■ **Task to complete**: Give back all of the data exactly, with every picture omitted.

[[ Supplied material, beginning ]]

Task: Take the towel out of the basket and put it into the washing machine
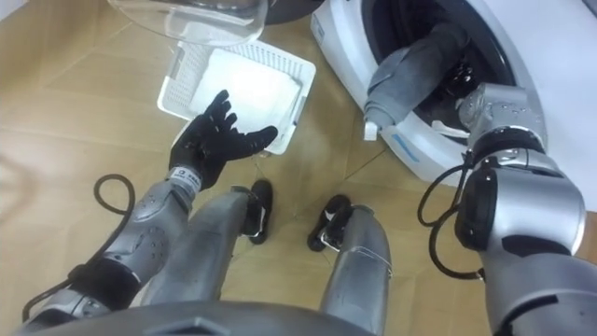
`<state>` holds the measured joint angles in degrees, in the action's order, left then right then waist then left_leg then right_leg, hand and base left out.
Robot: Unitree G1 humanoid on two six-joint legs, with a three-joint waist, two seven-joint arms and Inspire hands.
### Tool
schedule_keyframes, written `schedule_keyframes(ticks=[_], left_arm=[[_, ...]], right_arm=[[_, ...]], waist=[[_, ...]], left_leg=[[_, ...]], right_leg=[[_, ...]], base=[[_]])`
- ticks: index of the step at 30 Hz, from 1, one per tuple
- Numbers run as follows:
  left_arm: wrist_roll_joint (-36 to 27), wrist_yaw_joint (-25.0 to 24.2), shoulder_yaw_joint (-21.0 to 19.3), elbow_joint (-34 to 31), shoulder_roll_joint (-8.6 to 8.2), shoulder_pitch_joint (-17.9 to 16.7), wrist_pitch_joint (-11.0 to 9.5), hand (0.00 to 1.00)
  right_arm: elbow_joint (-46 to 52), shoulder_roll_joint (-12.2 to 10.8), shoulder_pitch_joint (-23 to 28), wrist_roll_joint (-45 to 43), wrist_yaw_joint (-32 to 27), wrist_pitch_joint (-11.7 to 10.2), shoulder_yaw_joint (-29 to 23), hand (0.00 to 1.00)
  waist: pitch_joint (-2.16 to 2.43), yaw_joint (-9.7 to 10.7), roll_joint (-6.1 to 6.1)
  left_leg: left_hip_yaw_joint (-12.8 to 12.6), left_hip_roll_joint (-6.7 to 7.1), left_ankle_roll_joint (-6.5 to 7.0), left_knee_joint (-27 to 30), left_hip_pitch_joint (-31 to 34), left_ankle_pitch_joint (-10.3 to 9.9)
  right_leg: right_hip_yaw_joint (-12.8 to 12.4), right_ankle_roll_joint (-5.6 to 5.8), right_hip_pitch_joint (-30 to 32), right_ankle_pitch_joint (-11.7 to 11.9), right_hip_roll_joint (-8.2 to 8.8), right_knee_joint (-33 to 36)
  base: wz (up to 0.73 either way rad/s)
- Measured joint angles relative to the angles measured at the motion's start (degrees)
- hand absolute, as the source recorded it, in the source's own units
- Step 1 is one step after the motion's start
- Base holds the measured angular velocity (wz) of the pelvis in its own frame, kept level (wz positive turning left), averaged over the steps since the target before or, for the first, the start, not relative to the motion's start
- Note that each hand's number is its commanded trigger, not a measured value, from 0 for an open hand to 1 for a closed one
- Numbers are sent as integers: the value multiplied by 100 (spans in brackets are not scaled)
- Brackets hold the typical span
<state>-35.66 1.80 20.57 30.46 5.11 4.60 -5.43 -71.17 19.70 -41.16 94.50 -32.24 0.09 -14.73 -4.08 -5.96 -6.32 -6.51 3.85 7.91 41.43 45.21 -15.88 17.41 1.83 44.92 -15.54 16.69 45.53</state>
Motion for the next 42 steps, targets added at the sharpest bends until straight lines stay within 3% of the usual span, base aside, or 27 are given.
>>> schedule_keyframes(ticks=[4,12,16,19,22,24,28,31,33,36,38,42], left_arm=[[33,0,0,23,4,31,0,0],[315,-25,-11,513,-5,136,1,0],[371,-46,-187,779,17,236,-5,0],[626,-54,-245,1117,43,306,-138,0],[1079,-3,-257,1472,172,331,-173,0],[1315,27,-265,1680,276,281,-207,0],[2166,96,-592,2331,386,69,-234,0],[2418,205,-718,2582,539,-257,-264,0],[2528,237,-842,2678,584,-425,-264,0],[2960,309,-1288,2696,568,-775,-264,0],[3099,341,-1476,2845,605,-1006,-264,0],[3258,446,-1722,3136,618,-1199,-263,0]], right_arm=[[-1,-1,11,13,12,-29,0,0],[-16,-108,230,-216,595,-34,0,0],[-14,-231,586,-852,1072,-34,161,0],[-20,-248,875,-1143,1496,-34,477,0],[-17,-295,1337,-1494,2021,-34,858,0],[16,-338,1581,-1870,2236,-35,925,0],[12,-421,2308,-2942,2792,-95,961,0],[-9,-431,2722,-3479,3085,-199,1157,0],[0,-470,3052,-3685,3222,-271,1284,0],[24,-478,3656,-4103,3365,-315,1327,0],[76,-478,4055,-4498,3373,-369,1337,0],[-5,-504,4468,-5047,3415,-432,1337,0]], waist=[[3,0,22],[-2,17,303],[7,33,323],[16,41,373],[22,51,393],[31,63,407],[131,108,520],[247,115,564],[262,136,580],[376,179,551],[399,271,538],[398,359,523]], left_leg=[[-21,-3,6,-31,-27,3],[-34,-22,25,-308,-478,23],[-48,-44,14,-606,-821,34],[-49,-87,4,-757,-1011,43],[-65,-118,1,-962,-1283,45],[-127,-124,0,-1034,-1453,45],[-131,-118,-1,-1304,-1957,46],[-134,-127,-6,-1574,-2354,48],[-132,-136,-30,-1748,-2675,63],[-143,-152,-48,-2058,-3157,73],[-143,-185,-97,-2281,-3491,101],[-145,-227,-172,-2546,-3978,126]], right_leg=[[1,2,-17,1,3,-15],[-6,65,-475,71,-91,-358],[0,108,-811,113,-186,-678],[-12,146,-1054,190,-313,-1004],[-35,188,-1379,241,-423,-1335],[-187,203,-1541,250,-483,-1466],[-320,257,-2065,293,-590,-1896],[-343,274,-2482,362,-673,-2208],[-345,281,-2808,407,-738,-2500],[-327,295,-3298,464,-820,-2865],[-330,259,-3613,535,-903,-3093],[-324,238,-4091,580,-1006,-3370]], base=[[0],[-3],[-5],[-6],[0],[-2],[-1],[-13],[-9],[-12],[-18],[-15]])
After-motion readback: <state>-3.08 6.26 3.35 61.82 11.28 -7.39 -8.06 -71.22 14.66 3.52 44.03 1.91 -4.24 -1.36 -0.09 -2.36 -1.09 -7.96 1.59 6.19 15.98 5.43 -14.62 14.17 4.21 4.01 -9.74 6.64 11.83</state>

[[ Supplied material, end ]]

■ **Written solution**:
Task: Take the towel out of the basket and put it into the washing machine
`<state>` holds the measured joint angles in degrees, in the action's order, left then right then waist then left_leg then right_leg, hand and base left out.
Robot: Unitree G1 humanoid on two six-joint legs, with a three-joint waist, two seven-joint arms and Inspire hands.
### Tool
schedule_keyframes, written `schedule_keyframes(ticks=[_], left_arm=[[_, ...]], right_arm=[[_, ...]], waist=[[_, ...]], left_leg=[[_, ...]], right_leg=[[_, ...]], base=[[_]])`
- ticks: index of the step at 30 Hz, from 1, one per tuple
- Numbers run as follows:
  left_arm: wrist_roll_joint (-36 to 27), wrist_yaw_joint (-25.0 to 24.2), shoulder_yaw_joint (-21.0 to 19.3), elbow_joint (-34 to 31), shoulder_roll_joint (-8.6 to 8.2), shoulder_pitch_joint (-17.9 to 16.7), wrist_pitch_joint (-11.0 to 9.5), hand (0.00 to 1.00)
  right_arm: elbow_joint (-46 to 52), shoulder_roll_joint (-12.2 to 10.8), shoulder_pitch_joint (-23 to 28), wrist_roll_joint (-45 to 43), wrist_yaw_joint (-32 to 27), wrist_pitch_joint (-11.7 to 10.2), shoulder_yaw_joint (-29 to 23), hand (0.00 to 1.00)
  waist: pitch_joint (-2.16 to 2.43), yaw_joint (-9.7 to 10.7), roll_joint (-6.1 to 6.1)
  left_leg: left_hip_yaw_joint (-12.8 to 12.6), left_hip_roll_joint (-6.7 to 7.1), left_ankle_roll_joint (-6.5 to 7.0), left_knee_joint (-27 to 30), left_hip_pitch_joint (-31 to 34), left_ankle_pitch_joint (-10.3 to 9.9)
  right_leg: right_hip_yaw_joint (-12.8 to 12.4), right_ankle_roll_joint (-5.6 to 5.8), right_hip_pitch_joint (-30 to 32), right_ankle_pitch_joint (-11.7 to 11.9), right_hip_roll_joint (-8.2 to 8.8), right_knee_joint (-33 to 36)
  base: wz (up to 0.73 either way rad/s)
- Measured joint angles relative to the angles measured at the motion's start (degrees)
- hand absolute, as the source recorded it, in the source's own units
- Step 1 is one step after the motion's start
- Base holds the measured angular velocity (wz) of the pelvis in its own frame, kept level (wz positive turning left), averaged over the steps since the target before or, for the first, the start, not relative to the motion's start
- Note that each hand's number is its commanded trigger, not a measured value, from 0 for an open hand to 1 for a closed one
- Numbers are sent as integers: the value multiplied by 100 (spans in brackets are not scaled)
- Brackets hold the typical span
<state>-35.66 1.80 20.57 30.46 5.11 4.60 -5.43 -71.17 19.70 -41.16 94.50 -32.24 0.09 -14.73 -4.08 -5.96 -6.32 -6.51 3.85 7.91 41.43 45.21 -15.88 17.41 1.83 44.92 -15.54 16.69 45.53</state>
Motion for the next 42 steps, targets added at the sharpest bends until straight lines stay within 3% of the usual span, base aside, or 27 are given.
>>> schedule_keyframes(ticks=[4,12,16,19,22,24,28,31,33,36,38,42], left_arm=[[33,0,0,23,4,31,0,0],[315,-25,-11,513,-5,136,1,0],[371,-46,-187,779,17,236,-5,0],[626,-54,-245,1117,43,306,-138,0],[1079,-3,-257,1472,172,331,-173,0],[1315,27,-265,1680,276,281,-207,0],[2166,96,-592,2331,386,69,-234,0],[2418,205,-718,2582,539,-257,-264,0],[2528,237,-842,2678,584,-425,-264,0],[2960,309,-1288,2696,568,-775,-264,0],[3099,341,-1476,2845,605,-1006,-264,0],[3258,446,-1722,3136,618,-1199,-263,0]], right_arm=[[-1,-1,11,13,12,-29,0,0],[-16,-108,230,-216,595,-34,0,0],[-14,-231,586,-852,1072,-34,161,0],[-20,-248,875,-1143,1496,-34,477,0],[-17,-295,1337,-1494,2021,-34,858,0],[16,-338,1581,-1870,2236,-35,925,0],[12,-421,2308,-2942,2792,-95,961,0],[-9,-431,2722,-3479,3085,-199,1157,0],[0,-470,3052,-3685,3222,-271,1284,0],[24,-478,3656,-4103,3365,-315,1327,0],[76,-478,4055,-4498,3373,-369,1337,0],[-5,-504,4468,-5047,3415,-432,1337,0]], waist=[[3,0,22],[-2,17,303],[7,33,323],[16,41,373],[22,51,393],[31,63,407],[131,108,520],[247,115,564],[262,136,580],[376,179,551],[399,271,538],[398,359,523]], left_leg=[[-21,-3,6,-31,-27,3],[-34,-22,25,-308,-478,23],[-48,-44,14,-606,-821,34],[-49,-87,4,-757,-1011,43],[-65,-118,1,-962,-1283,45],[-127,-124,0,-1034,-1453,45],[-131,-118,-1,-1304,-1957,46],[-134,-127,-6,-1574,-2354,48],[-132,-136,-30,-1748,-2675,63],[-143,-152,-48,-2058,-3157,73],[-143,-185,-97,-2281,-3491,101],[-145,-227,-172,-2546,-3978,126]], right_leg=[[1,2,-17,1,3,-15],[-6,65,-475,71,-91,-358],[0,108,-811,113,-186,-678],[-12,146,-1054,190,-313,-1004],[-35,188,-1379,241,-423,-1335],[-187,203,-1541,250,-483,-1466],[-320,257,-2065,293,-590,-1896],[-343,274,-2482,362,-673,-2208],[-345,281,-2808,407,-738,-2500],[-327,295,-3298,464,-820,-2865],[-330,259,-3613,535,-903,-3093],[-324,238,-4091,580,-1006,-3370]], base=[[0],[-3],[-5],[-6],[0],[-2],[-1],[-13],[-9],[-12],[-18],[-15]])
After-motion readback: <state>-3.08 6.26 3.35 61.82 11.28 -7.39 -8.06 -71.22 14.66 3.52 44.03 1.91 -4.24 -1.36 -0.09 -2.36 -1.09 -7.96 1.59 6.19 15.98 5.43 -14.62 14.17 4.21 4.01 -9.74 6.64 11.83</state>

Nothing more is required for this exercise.